À Lorient, Fabrice Loher ne dit pas autre chose. « Les actions spectaculaires, où on voit des déploiements très importants pendant quelques jours, sont des coups d’épée dans l’eau. Ce qui compte, c’est une intervention régulière et pérenne sur le terrain. Quasiment toutes les semaines, nous avons des opérations conjointes police nationale-police municipale, dans plusieurs quartiers, pour casser le deal », indique-t-il. Pour lui, pas de doute : police municipale et vidéoprotection sont des maillons essentiels, en particulier dans la collecte de preuves.

Le maire de Brest, François Cuillandre, est toujours opposé à la création d’une police municipale. Mais il met en avant d’autres formes de coopération entre le niveau local et national. « La ville de Brest a entièrement financé les nouveaux locaux de la brigade cynophile de la police nationale, dont un chenil pour les chiens renifleurs. Cela nous a coûté 825 000 euros », rappelle-t-il.

L’importance des actions de prévention

De gauche comme de droite, les maires soulignent, par ailleurs, l’importance des actions de prévention. « À Saint-Brieuc, nous avons mis en œuvre le programme national Limits (Limiter l’implication des mineurs dans le trafic de stupéfiants) afin de prévenir l’enrôlement des jeunes par les réseaux criminels. Ce dispositif propose des alternatives au trafic et renforce la protection des plus vulnérables, notamment par un accompagnement des familles et le soutien à la parentalité », explique le maire, Hervé Guihard (Place publique). Ce dispositif est mis en œuvre dans deux autres villes bretonnes (Rennes et Brest).

Il faut à la fois plus de moyens policiers et plus de moyens de lutte contre les addictions. Le deal explose parce que le nombre de consommateurs augmente.

La loi contre le narcotrafic, adoptée par le Parlement en juin dernier, et qui permet, notamment, aux préfets de s’attaquer aux commerces soupçonnés de blanchir l’argent de la drogue, est assez unanimement saluée. Personne ne crie cependant victoire, en raison de la capacité des trafiquants à garder une longueur d’avance. « Aujourd’hui, nous n’avons plus de point de deal à Morlaix. Mais, très clairement, la consommation s’est réorientée vers les réseaux sociaux », relate Jean-Paul Vermot. Commande via une messagerie cryptée et livraison à domicile… De Rennes à Brest, en passant par Lorient, ce qu’on nomme parfois « Uber shit » tourne à plein régime.

Une pieuvre particulièrement dure à combattre

Et le problème de fond reste entier : la puissance financière que dégage le narcotrafic en fait une pieuvre particulièrement dure à combattre. Dès lors, les élus locaux attendent de l’État une réponse globale. Avec un renforcement de la chaîne police-justice. Mais aussi un engagement en termes de santé publique ou de lutte contre le décrochage scolaire. « Il faut à la fois plus de moyens policiers et plus de moyens de lutte contre les addictions. Le deal explose parce que le nombre de consommateurs augmente », insiste Nathalie Appéré.

« Il faut à la fois plus de moyens policiers et plus de moyens de lutte contre les addictions. Le deal explose parce que le nombre de consommateurs augmente », insiste la maire PS de Rennes Nathalie Appéré.« Il faut à la fois plus de moyens policiers et plus de moyens de lutte contre les addictions. Le deal explose parce que le nombre de consommateurs augmente », insiste la maire PS de Rennes Nathalie Appéré. (Photo Clémence Lebouc/Le Télégramme)

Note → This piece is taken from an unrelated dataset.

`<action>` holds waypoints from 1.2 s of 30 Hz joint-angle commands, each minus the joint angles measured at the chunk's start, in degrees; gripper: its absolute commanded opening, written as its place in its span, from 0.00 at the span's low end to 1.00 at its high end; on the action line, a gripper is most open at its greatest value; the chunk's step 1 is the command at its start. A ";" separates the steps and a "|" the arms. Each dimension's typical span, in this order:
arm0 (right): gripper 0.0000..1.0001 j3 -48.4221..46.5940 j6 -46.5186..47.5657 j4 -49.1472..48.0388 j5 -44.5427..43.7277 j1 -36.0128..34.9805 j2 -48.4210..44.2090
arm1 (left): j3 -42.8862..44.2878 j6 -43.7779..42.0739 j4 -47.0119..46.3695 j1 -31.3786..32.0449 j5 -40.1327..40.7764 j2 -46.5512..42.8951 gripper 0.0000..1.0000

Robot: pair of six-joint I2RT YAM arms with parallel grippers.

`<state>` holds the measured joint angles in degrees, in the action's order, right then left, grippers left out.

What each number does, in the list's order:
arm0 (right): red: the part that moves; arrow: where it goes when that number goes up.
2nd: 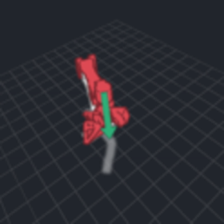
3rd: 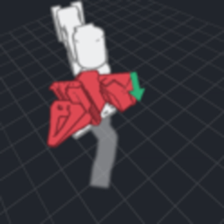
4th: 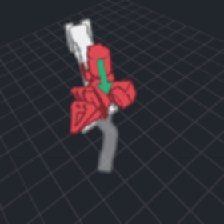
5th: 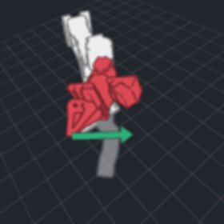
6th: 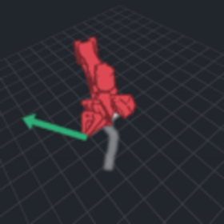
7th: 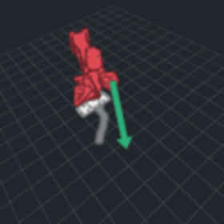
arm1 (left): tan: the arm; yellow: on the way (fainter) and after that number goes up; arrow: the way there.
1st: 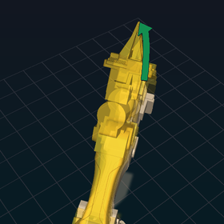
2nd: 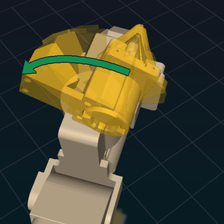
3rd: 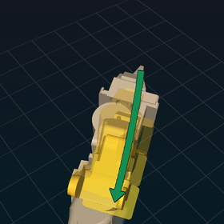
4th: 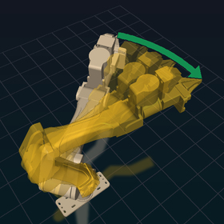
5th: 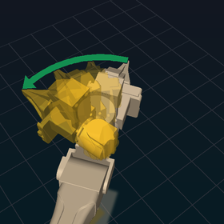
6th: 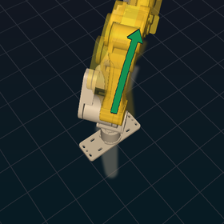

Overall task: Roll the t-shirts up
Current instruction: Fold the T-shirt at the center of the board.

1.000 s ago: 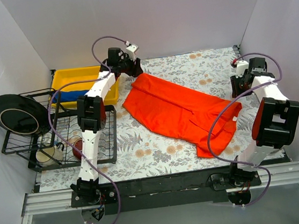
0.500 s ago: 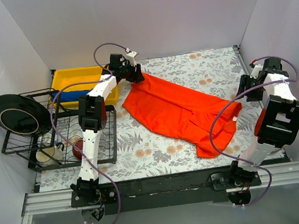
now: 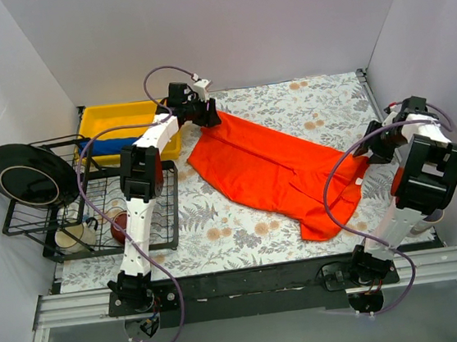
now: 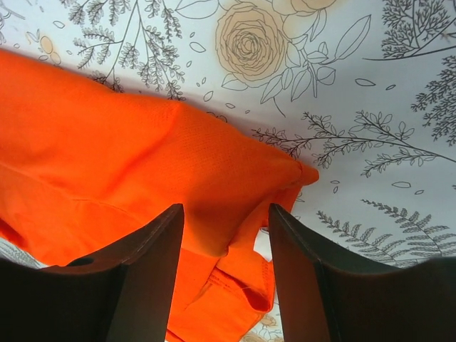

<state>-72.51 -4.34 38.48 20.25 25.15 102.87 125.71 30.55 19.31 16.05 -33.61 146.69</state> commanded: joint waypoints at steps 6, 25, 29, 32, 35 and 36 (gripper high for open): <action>0.50 -2.10 -2.87 -3.50 0.40 0.34 4.70 | -1.87 -0.48 1.96 0.64 4.24 -2.81 0.47; 0.23 -21.00 -2.26 -9.12 6.21 -1.94 20.35 | -14.00 2.41 1.96 -0.85 22.26 -12.22 0.36; 0.20 -21.44 -0.50 -7.37 0.86 -2.47 20.00 | -15.05 3.38 2.22 -0.85 22.97 -13.54 0.36; 0.33 -21.97 2.57 -6.67 -5.39 -3.43 18.25 | -15.23 3.64 2.40 -0.85 22.79 -14.94 0.39; 0.45 -22.41 4.25 -5.61 -6.19 -4.05 16.58 | -14.71 2.59 2.40 -0.94 20.34 -16.43 0.50; 0.47 -22.24 4.16 -5.43 -5.49 -4.31 15.44 | -13.83 2.15 2.57 -0.85 19.46 -16.79 0.52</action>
<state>-92.23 -3.66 32.14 18.85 21.63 122.93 111.22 33.58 20.05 15.86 -13.13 137.43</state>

Selon Paul Le Guernic, un autre point mérite d’être soulevé. « La répression pénale n’est, à mon avis, pas assez lourde vis-à-vis des criminels violents, ce dont on se rend compte en voyant des multicondamnés toujours en liberté. Le pouvoir législatif de l’État réside au Parlement, et c’est là que les élus locaux attendent une action forte. » Le débat extraordinaire à l’Assemblée nationale consacré à la lutte contre le narcotrafic, promis par le Premier ministre lors du congrès des maires, apportera un premier éclairage sur le niveau de réponse dont le pays est capable. Fabrice Loher se veut optimiste : « Si tous les acteurs se serrent les coudes, la France a les moyens de remporter cette guerre ».